- **What you need to do**
Repeat precisely the span of lines below that opens with the line containing "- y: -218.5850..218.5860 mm" and closes with the line containing "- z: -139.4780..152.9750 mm", both included.

--

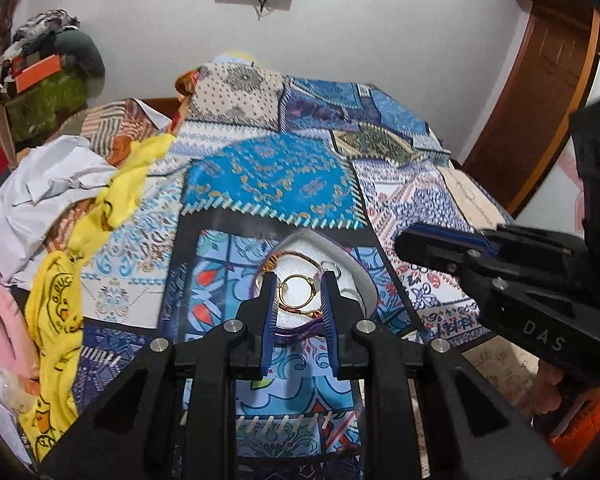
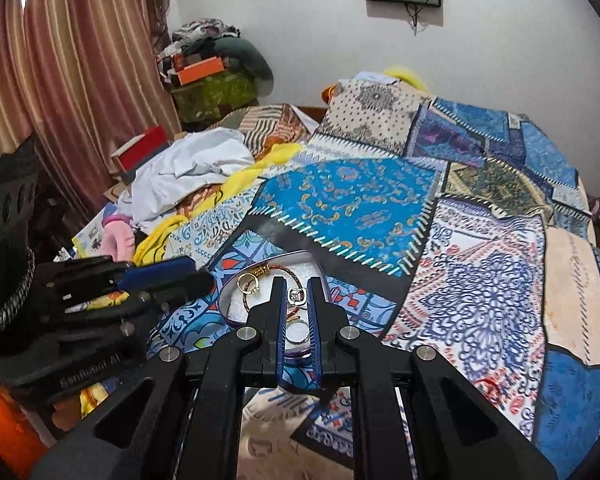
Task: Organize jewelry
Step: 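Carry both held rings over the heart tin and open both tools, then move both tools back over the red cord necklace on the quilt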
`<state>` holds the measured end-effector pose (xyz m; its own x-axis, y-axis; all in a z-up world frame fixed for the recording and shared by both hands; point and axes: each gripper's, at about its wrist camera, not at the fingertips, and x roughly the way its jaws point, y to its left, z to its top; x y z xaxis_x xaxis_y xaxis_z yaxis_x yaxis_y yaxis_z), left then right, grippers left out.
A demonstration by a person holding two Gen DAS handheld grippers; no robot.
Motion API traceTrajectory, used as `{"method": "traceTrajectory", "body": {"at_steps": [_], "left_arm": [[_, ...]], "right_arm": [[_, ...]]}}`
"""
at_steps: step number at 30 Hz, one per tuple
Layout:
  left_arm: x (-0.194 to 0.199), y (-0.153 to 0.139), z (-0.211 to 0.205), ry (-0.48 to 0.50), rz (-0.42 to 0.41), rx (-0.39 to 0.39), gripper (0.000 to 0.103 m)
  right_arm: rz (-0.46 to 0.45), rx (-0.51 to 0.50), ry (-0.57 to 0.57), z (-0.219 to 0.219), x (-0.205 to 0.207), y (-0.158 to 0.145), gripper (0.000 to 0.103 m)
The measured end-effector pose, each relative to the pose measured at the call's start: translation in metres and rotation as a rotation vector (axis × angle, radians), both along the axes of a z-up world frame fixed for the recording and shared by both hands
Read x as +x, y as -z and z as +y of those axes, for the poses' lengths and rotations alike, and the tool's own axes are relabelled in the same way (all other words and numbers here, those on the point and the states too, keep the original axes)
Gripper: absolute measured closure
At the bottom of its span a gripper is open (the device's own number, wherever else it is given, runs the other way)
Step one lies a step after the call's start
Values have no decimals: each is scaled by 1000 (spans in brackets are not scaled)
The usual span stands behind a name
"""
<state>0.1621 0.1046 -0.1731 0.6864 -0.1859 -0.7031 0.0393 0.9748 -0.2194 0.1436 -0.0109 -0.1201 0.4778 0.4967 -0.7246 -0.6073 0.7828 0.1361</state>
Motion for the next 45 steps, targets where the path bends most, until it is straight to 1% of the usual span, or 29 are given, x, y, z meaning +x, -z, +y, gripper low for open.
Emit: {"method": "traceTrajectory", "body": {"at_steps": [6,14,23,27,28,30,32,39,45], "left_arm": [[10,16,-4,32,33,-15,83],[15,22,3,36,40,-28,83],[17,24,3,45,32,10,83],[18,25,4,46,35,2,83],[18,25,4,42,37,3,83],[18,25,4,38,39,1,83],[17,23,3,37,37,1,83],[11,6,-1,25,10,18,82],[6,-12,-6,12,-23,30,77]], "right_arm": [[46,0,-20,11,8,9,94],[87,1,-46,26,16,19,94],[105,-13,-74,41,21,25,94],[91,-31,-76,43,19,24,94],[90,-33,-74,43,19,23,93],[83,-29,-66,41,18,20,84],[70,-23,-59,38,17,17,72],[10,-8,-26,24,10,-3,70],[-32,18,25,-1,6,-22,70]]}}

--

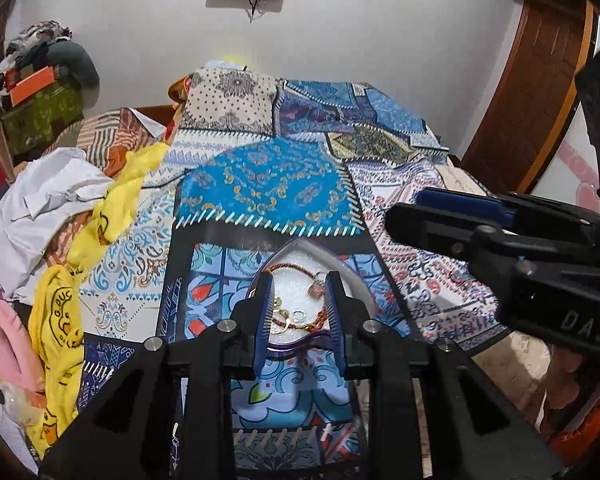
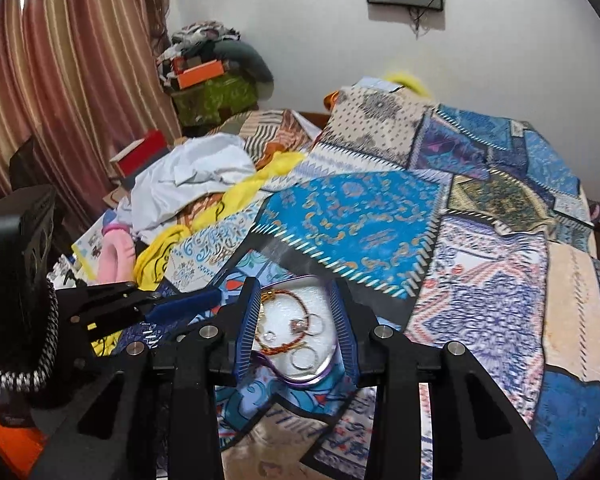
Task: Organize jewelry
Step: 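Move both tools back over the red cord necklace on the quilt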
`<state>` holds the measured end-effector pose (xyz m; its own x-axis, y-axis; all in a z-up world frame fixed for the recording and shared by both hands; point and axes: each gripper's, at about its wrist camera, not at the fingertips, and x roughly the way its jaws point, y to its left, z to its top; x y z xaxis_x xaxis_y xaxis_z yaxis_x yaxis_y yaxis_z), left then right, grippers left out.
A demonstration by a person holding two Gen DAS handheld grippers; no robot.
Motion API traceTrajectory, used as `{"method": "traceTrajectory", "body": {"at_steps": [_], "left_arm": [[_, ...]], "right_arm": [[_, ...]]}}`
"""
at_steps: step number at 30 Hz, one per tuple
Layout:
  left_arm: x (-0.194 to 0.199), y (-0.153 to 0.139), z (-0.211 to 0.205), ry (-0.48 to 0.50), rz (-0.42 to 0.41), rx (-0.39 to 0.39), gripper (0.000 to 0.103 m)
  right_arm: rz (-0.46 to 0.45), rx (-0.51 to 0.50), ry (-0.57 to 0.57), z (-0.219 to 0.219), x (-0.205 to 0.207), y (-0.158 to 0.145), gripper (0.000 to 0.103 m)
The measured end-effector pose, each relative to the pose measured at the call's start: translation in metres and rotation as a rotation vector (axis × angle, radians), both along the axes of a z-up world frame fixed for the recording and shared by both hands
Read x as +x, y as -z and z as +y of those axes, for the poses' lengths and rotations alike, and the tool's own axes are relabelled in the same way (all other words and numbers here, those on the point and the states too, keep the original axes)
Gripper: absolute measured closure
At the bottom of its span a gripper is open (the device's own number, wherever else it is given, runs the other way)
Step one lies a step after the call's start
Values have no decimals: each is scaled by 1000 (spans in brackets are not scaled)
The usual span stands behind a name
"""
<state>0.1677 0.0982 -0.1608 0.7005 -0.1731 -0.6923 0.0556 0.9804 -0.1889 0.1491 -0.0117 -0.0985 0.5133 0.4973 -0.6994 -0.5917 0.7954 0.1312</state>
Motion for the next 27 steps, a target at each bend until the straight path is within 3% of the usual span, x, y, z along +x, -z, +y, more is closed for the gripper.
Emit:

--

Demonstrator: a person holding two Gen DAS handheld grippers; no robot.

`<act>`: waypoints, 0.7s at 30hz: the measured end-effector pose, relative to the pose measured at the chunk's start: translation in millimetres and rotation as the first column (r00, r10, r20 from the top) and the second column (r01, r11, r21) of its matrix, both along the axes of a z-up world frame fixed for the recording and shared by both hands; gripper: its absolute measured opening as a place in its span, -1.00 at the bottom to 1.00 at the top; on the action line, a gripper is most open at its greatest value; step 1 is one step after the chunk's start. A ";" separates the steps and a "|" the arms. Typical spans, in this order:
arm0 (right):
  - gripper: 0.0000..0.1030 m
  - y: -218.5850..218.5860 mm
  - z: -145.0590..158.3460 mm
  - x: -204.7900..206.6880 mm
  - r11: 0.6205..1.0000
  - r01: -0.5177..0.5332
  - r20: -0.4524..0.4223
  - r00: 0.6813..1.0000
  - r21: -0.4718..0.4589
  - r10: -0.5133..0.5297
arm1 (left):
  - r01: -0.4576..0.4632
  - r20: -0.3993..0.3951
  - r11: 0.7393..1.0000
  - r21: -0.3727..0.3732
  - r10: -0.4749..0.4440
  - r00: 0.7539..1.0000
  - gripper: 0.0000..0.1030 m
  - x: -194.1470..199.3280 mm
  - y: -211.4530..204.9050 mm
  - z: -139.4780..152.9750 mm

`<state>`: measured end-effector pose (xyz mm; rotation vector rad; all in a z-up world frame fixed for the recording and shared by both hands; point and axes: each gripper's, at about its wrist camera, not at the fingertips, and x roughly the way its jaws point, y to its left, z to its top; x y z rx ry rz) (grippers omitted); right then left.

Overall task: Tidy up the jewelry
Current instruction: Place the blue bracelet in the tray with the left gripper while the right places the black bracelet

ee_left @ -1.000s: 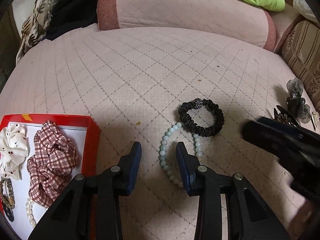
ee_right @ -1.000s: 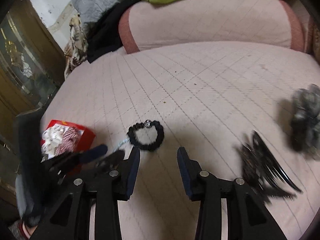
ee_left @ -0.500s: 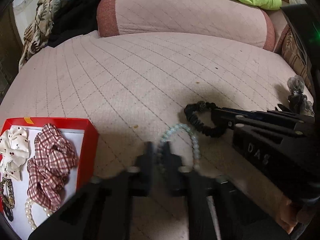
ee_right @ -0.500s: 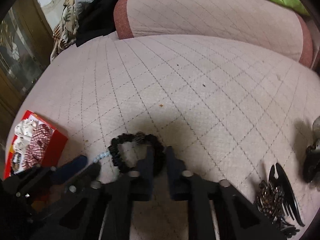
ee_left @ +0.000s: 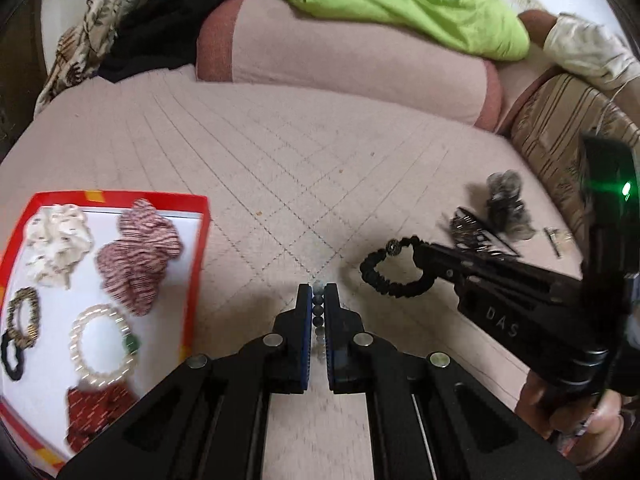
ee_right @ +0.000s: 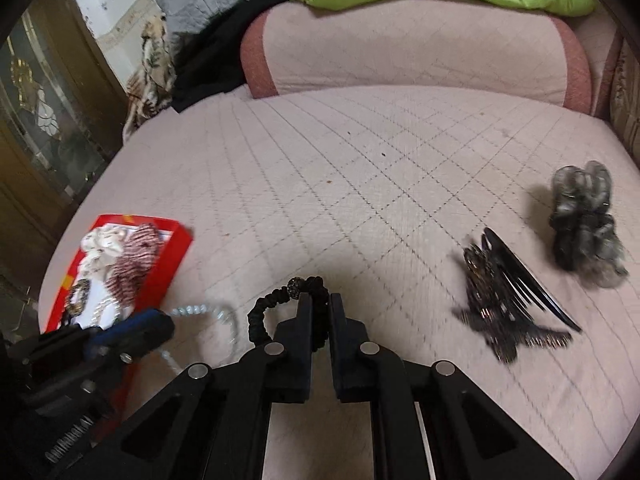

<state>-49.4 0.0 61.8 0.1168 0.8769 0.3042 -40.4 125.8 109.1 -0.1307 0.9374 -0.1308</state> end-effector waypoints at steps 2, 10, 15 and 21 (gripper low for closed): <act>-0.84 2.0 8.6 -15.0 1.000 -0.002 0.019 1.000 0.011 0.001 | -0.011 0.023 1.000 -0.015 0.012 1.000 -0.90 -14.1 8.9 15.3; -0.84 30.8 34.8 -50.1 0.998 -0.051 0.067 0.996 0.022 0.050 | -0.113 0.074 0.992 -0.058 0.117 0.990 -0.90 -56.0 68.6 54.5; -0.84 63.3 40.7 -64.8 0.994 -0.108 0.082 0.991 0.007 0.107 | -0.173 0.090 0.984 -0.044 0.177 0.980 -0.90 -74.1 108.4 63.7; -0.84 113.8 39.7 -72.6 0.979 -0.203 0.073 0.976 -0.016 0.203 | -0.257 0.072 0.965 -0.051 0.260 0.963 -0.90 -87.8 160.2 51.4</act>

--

- **Answer for this exercise**
  - y: -218.5850..218.5860 mm
  - z: -145.0590..158.3460 mm
  - x: -204.7900..206.6880 mm
  - r11: 0.6205..1.0000
  - r01: -0.5177..0.5332
  - r20: -0.4524..0.4223
  - r00: 0.6813..1.0000
  - r21: -0.4718..0.4589
  - r10: -0.5133..0.5297
arm1 (left):
  - r01: -0.4576..0.4632
  - r20: -0.3993..0.3951
  - r11: 0.7393..1.0000
  - r21: -0.3727..0.3732
  - r10: -0.4749..0.4440
  - r00: 0.7539..1.0000
  - gripper: 0.0000..0.1030 m
  - x: -194.1470..199.3280 mm
  - y: -211.4530..204.9050 mm
  - z: -139.4780..152.9750 mm

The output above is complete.